Continuous improvement in operating and financial performance

First Student continued to deliver cost efficiencies, including from a
simplification of our regional management and central services structure at
the start of the year, and from changes to our engineering practices using the
expertise of First Transit's vehicle maintenance services segment. Additional
efficiencies were delivered through relentless focus on best practice sharing
and standardised processes across the division, and continuing to use
real-time data and enhanced training to embed behaviour change at the local
depot level. During the year, these management initiatives have delivered
recurring cost savings of $26m, bringing the total delivered over the last
three years to almost $60m.

These cost improvements have been delivered despite the significant task of
responding to the ongoing challenge of recruiting and retaining drivers in
some locations, as a result of the strength of the US employment market. We
continued to improve our recruitment processes and marketing, particularly
ahead of the September start-up period, which allowed the school year to get
under way successfully. Revenue from our non-school charter bus offering,
which benefits our asset utilisation rates, was adversely impacted by net lost
business and the driver availability challenges noted above, but increased by
approximately 4% on a per bus basis.

Prudent investment in our key assets

We continue to invest in systems and processes that differentiate our offering
and enhance our customer service levels and safety performance. During the
year we successfully trialled our FirstView smartphone app, which provides
real-time bus location tracking for parents and school boards. The system can
be deployed on our bus fleets or offered on a standalone basis to school
boards operating their own fleets. Although we continued to make significant
investments in new and refurbished buses during the year, we also benefited
from our systematic approach to cascading buses around our operations, which
is a significant competitive advantage of our scale; our average fleet age
remained 7.3 years.

Responsible partnerships with our customers and communities

We are entrusted with the safety and security of millions of children every
day, and we take that responsibility extremely seriously. We maintained our
strong safety track record compared with industry benchmarks and continue to
invest to improve our performance. In the year we were delighted that our
customer service scores improved further from their already high levels. As
part of our commitment to support our communities, we invested in an
additional 120 alternative fuel buses, taking our fleet to more than 1,800
vehicles, which is one of the largest such fleets in North America.

Future priorities

In the 2017 bid season – which is now under way – and beyond, we will
continue to emphasise the overall value of our services in terms of the
quality of driver training, maintenance and safety standards, technology
capability and customer satisfaction as we continue our pricing strategy to
ensure our contract portfolio returns reflect the capital intensity of the
services we provide. We are confident that our unique market position,
customer proposition and improving operational efficiency put us in a strong
position to start to grow our portfolio of contracts in a disciplined way
through further organic, conversion and tuck-in acquisition opportunities.

First Student outlook

We are now executing the fourth bid season under our strategy to move to a
smaller but higher-returning contract portfolio, and therefore an increasing
proportion of ‘at risk’ contracts have already been won under our ‘up or
out’ strategy. As such, we expect the average price increase achievable to
moderate and our contract retention rate to trend upwards over time. We
continue to target incremental cost efficiencies across the division and
expect to benefit modestly from our fuel hedging profile. As usual, First
Student's operating results will be significantly weighted to the second half
because of the overlay of our financial year with the North American school
calendar.

First Transit

                                           $m                £m                Change in  
                                                                    constant currency (1) 
 Year to 31 March               2017     2016       2017   2016   
 Revenue                     1,358.9  1,303.4    1,042.0  864.8                     +4.4% 
 Adjusted operating profit      95.2     90.6       73.3   60.1                     +6.2% 
 Adjusted operating margin      7.0%     7.0%       7.0%   6.9%                    +10bps 

(1) Based on retranslating 2016 foreign currency amounts at 2017 rates.

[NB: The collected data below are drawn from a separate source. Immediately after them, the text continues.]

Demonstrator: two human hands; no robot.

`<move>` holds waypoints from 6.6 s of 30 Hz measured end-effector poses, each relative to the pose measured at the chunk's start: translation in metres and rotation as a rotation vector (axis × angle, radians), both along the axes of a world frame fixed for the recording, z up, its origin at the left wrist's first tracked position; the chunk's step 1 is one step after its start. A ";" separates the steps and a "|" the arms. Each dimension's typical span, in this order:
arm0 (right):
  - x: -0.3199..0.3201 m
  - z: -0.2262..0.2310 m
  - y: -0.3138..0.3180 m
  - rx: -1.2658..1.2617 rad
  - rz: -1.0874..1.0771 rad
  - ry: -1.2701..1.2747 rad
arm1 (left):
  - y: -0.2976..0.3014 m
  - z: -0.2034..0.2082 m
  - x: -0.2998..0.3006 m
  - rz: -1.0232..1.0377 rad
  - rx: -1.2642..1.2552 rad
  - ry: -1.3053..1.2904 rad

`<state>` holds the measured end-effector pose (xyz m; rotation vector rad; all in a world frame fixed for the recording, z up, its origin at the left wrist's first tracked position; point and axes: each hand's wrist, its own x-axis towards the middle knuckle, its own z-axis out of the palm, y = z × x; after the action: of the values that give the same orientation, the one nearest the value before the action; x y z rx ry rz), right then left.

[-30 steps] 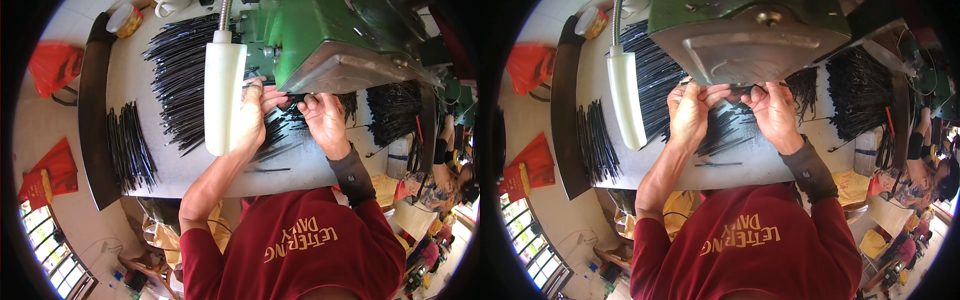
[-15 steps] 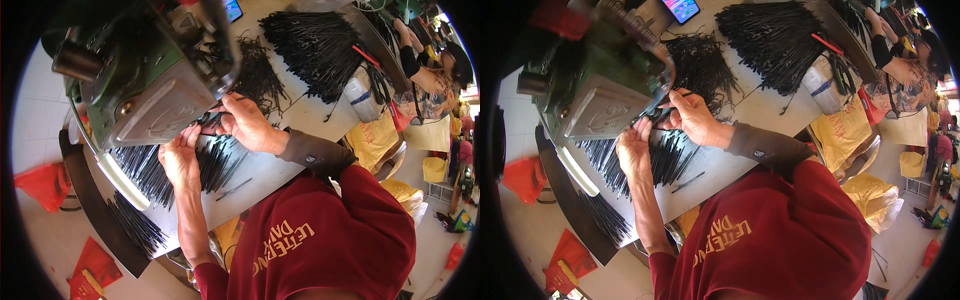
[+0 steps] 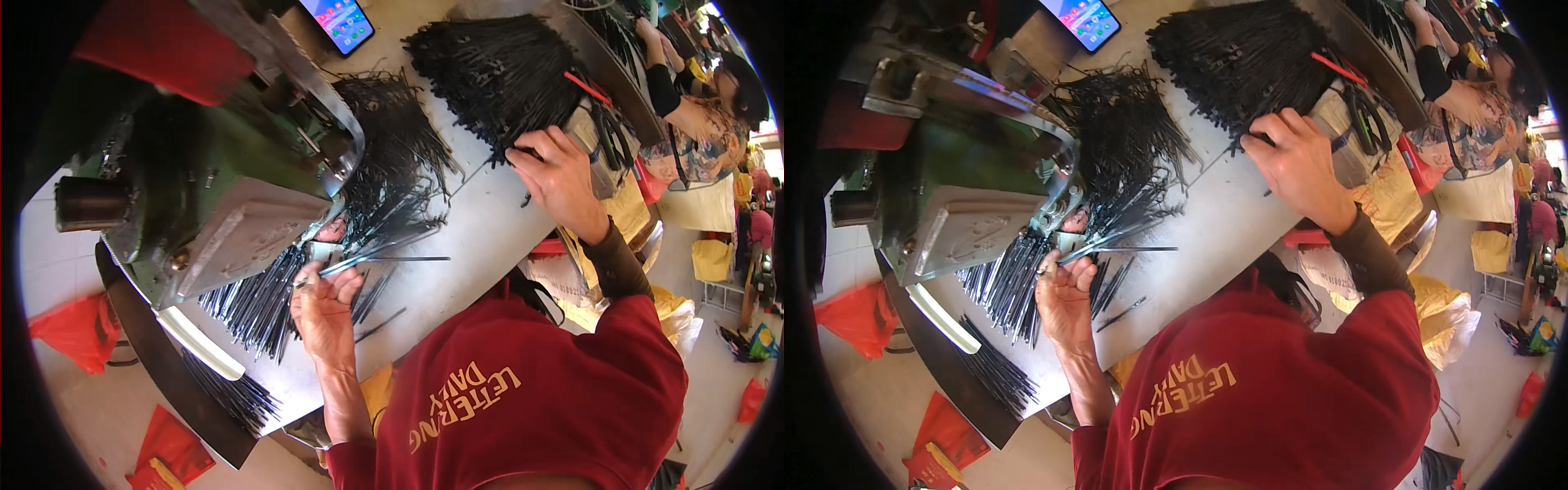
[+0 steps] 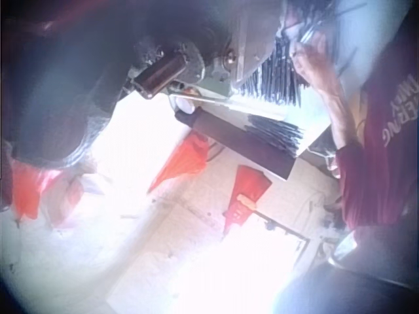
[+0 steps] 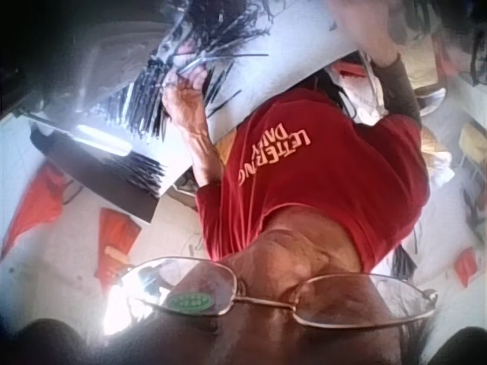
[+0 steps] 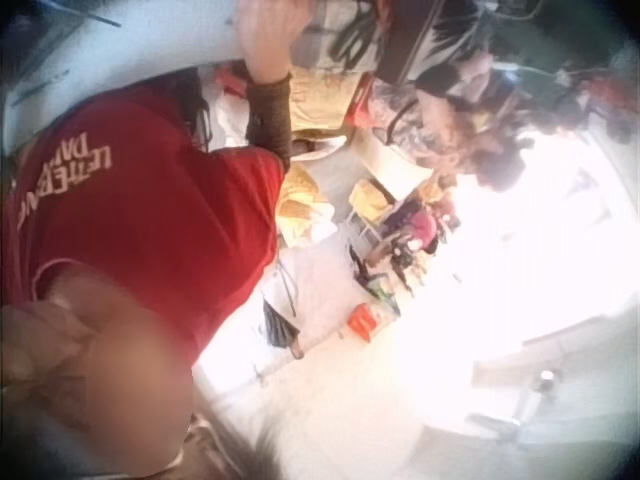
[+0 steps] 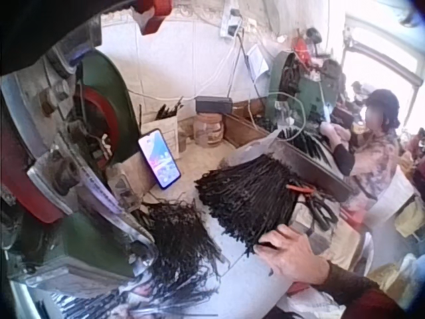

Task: The person fastens metal tips onto thin rods using a machine and arranges the processed rods into stacks on the table by hand.

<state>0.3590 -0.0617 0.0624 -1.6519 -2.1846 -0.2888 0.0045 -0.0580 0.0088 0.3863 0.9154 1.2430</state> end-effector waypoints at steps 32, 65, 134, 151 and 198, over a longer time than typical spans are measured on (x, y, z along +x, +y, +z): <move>-0.168 -0.051 0.055 -0.432 0.504 0.996 | -0.006 0.004 0.002 -0.078 -0.010 -0.104; -0.192 -0.055 0.059 -0.902 0.122 1.653 | 0.037 0.008 0.019 -0.061 0.171 0.313; -0.200 -0.055 0.026 -1.358 0.140 1.817 | 0.061 0.017 0.024 -0.094 0.095 0.279; -0.196 -0.053 -0.003 -1.385 0.281 1.612 | -0.019 0.025 -0.202 0.337 -0.015 1.809; 0.284 -0.004 0.041 -0.323 -0.840 0.383 | -0.036 -0.019 0.155 -1.347 0.229 0.069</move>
<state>0.6432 -0.0207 0.0584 -2.4936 -1.2151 0.1711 0.1600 -0.0943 -0.0103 1.0121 0.3657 0.0737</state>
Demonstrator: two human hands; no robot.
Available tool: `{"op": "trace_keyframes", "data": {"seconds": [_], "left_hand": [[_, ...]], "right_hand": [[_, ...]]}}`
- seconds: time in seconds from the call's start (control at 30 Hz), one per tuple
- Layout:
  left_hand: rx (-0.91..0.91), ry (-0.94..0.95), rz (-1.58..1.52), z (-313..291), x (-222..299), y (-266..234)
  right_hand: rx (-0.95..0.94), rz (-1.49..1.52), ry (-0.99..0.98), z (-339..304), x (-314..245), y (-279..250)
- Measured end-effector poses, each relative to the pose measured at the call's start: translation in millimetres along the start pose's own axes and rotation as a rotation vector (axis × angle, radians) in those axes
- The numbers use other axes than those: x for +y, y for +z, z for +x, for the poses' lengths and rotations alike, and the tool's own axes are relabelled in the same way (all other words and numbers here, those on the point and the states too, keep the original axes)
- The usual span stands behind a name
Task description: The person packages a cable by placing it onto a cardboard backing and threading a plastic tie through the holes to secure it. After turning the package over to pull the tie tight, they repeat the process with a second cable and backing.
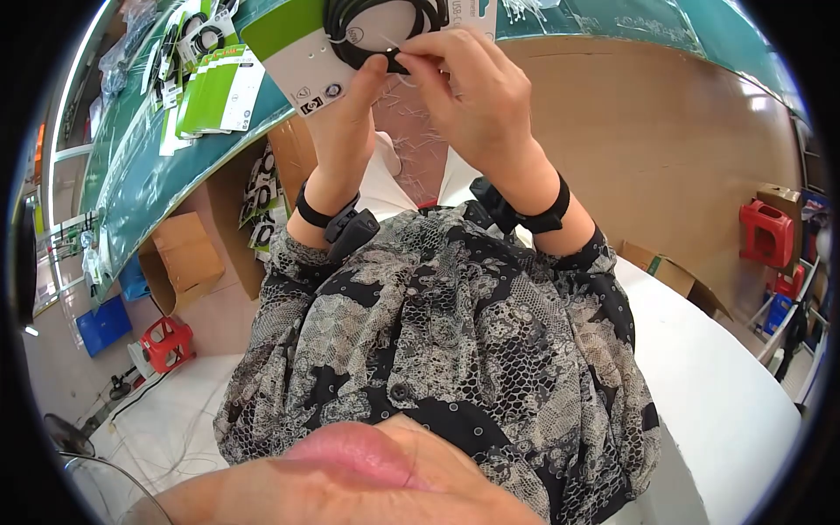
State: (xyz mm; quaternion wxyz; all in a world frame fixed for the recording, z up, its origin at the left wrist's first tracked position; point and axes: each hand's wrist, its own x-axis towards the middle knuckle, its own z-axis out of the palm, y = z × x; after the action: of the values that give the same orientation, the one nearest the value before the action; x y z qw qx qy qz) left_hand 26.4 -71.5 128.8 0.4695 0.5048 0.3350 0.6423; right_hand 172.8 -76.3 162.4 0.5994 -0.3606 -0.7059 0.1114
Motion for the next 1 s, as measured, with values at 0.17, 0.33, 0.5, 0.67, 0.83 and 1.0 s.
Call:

First Transit's revenue was $1,358.9m (2016: $1,303.4m), an increase of 4.4%
in constant currency. As expected, contract awards and organic growth in the
rest of the division was partially offset by lower shuttle bus demand in the
Canadian oil sands region compared with the prior year; divisional revenue
excluding these activities increased by 5.6% in constant currency. Reported
revenue increased by 20.5% to £1,042.0m (2016: £864.8m).

Adjusted operating profit in local currency was $95.2m (2016: $90.6m),
representing an adjusted operating margin of 7.0% (2016: 7.0%), modestly ahead
of our expectations at the half year due to favourable execution in certain
contracts during the second half. In reported currency, adjusted operating
profit increased by 22.0% to £73.3m (2016: £60.1m).

Focused and disciplined bidding

In the year, First Transit maintained its consistent track record of new
business wins and high contract retention rates across a broad range of
transport services and geographies. In the year we were awarded 19 new
contracts, including important new business wins in our long-standing core
markets such as a paratransit contract in Cobb County, Georgia, and a vehicle
services contract for Florida International University. We were also awarded
new contracts by PACE in Chicago and SEPTA in Philadelphia, both of which were
extensions of existing relationships with these authorities. Our shuttle
business, which is the only sub-segment of the division where we deploy
significant capital, won contracts at Los Angeles airport and in five other
cities.

Retaining existing clients is clearly as important as winning new business,
and we renewed significant contracts for the Denver Regional Transportation
District, Trimet in Portland, Eastern Contra Costa in California and COTA in
Columbus, Ohio in the year. Our retention rate on ‘at risk’ contracts was
82% during the year; whilst somewhat lower than our normal target range, this
included the loss of two relatively large existing contracts which had become
loss-making and on which we had bid significant price increases.

In the year we made further progress in applying our expertise to new
geographies and services to secure additional sources of growth. For example,
we were recently awarded a small streetcar management contract in El Paso, and
we are very pleased with the performance to date of our first US commuter rail
contract, which was awarded to us in July 2016 by the Denton County
Transportation Authority in Texas, and our ongoing management of the
CTfasttrak Bus Rapid Transit (BRT) system in Connecticut. These contracts
benefit from the expertise of colleagues in the Group's UK divisions, and give
us important credentials with which to pursue similar opportunities in these
growing markets in North America. We are also looking at international markets
in a measured way, and during the year we have been exploring growth
opportunities beyond our recent entries into Panama and India.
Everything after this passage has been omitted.